If we memorized everything perfectly, we would not learn anything: instead of remembering the concept of a "chair", you would remember thousands of separate instances of things you've seen that have a certain combination of colors and shapes etc

It's the fact that we forget certain details (small differences between all these chairs) that makes us learn what a "chair" is.

Likewise, if you remembered every single word in a book, you would not understand its meaning; understanding its meaning = being able to "summarize" (compress) this long list of words into something more essential: storyline, characters, feelings, etc.

5 comments

There’s a story by Jorge Luis Borges called “Funes the Memorious” about a man who remembers everything, but can’t generalize. There’s a line about him not knowing if a dog on the square glimpsed at noon from the side is the same dog as the one seen from the back at 12:01 or something like that. Swirls of smoke from a cigarette are memorized forever. He mostly sits in a dark room.
Thank you for reminding me of this story. He is my favorite author.
Long ago, I was introduced to the theory of Mappers and Packers[1], which are polar opposites in the ways that people can learn things. Mappers (like me) have a mental model of the universe which represents facts and knowledge as puzzle pieces that have to fit together into a coherent whole. Any inconsistencies in the fit between those pieces drive us nuts. When we encounter a new set of facts, we have a background process that tries to make them fit. Then all the new connections arise over time as we realize new ways we can combine old facts.

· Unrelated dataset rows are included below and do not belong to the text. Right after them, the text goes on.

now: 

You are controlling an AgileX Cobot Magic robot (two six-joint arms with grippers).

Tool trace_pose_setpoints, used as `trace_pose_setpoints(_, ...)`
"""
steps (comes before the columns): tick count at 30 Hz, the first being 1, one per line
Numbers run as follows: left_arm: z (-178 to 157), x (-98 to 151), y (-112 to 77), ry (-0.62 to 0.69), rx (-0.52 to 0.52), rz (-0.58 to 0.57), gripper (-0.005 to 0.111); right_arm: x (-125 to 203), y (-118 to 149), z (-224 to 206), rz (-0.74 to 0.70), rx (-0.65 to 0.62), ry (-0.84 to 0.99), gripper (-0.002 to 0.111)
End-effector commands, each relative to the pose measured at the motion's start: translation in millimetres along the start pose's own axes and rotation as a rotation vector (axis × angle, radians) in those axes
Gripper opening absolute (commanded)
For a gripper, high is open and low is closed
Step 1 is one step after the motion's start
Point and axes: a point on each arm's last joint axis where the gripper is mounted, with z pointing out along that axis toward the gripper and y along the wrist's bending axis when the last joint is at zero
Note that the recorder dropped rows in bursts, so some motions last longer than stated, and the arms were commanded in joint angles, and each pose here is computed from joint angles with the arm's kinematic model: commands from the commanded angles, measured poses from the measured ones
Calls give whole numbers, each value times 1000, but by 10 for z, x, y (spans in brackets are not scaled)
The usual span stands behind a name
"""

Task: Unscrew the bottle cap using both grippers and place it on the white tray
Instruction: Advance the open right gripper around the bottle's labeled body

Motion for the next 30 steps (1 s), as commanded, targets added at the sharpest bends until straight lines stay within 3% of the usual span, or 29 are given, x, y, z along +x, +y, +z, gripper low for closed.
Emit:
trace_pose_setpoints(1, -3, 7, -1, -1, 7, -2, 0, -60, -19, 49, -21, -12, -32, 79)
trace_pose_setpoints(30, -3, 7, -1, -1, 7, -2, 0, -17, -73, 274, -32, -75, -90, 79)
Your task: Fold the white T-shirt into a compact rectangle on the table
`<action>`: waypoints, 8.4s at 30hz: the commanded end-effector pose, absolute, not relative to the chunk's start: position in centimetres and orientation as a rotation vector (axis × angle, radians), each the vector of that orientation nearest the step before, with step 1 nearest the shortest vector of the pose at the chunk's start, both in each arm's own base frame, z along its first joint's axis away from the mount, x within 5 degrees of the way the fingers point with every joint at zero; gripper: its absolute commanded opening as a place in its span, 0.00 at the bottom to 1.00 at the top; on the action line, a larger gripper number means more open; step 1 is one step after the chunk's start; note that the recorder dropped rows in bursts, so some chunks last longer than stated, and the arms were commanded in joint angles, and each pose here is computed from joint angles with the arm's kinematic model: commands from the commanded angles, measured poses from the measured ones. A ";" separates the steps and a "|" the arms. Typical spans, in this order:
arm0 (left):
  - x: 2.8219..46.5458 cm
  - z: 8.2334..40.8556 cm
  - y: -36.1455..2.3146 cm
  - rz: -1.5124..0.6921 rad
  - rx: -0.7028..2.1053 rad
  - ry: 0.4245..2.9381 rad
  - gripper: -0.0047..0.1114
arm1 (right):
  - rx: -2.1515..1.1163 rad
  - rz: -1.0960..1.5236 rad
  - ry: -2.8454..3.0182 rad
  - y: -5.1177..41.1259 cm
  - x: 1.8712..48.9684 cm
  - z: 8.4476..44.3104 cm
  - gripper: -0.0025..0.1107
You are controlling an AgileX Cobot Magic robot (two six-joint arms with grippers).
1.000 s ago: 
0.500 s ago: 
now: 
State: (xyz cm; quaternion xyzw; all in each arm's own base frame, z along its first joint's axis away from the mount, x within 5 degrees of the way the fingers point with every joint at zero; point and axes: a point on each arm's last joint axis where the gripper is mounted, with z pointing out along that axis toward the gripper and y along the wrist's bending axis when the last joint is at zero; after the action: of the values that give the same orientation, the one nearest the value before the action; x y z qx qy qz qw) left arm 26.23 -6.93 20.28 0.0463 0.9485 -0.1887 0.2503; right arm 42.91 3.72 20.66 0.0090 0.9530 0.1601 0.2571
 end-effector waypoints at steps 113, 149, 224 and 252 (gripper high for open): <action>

On the other extreme, are packers. They have optimized for packing facts in bulk, with little regard for how they fit together. If you give this type of person a set of instructions that require a wider knowledge of how things fit, they will get lost, frustrated, and/or need support. If you anticipate this, and spend a bit extra time to show how to handle all of the possible contingencies, (and give them a document of this) they're good, and will be quite happy with your support.

I think that mappers take more time figuring out the model, compressing the facts to save space, and increase applicability in general.

[1] https://wiki.c2.com/?MappersVsPackers

> but that's exactly what OP said, no?

Not precisely. We don’t know if verbatim capacity is limited (and it doesn’t seem to be) but the brain operates in a space-efficient manner all the same. So there isn’t necessarily a causative relationship between “memory capacity” and “means of storage”.

> Likewise, if you remembered every single word in a book, you would not understand its meaning

I understand your meaning but I want to clarify for the sake of the discussion that unlike with ML, the human brain can both memorize verbatim and understand the meaning because there is no mechanism for memorizing something but not processing it (i.e. purely storage). The first pass(es) are stripped to their essentials but subsequent passes provide the ability to memorize the same input.

We know for certain it is limited. Do brains not adhere to physics?
They only live 100 years and the write rate is only so high.
> verbatim capacity is limited

I am but a simple physicist and I can already tell you it is.

I mean in terms of our ability to reach those limits, naturally.
Compression = Intelligence

http://prize.hutter1.net/

Nope, more specifically:

Lossy compression = Intelligence

That's where the Hutter Prize falls down, it's based on lossless compression, which is nothing like how the brain works.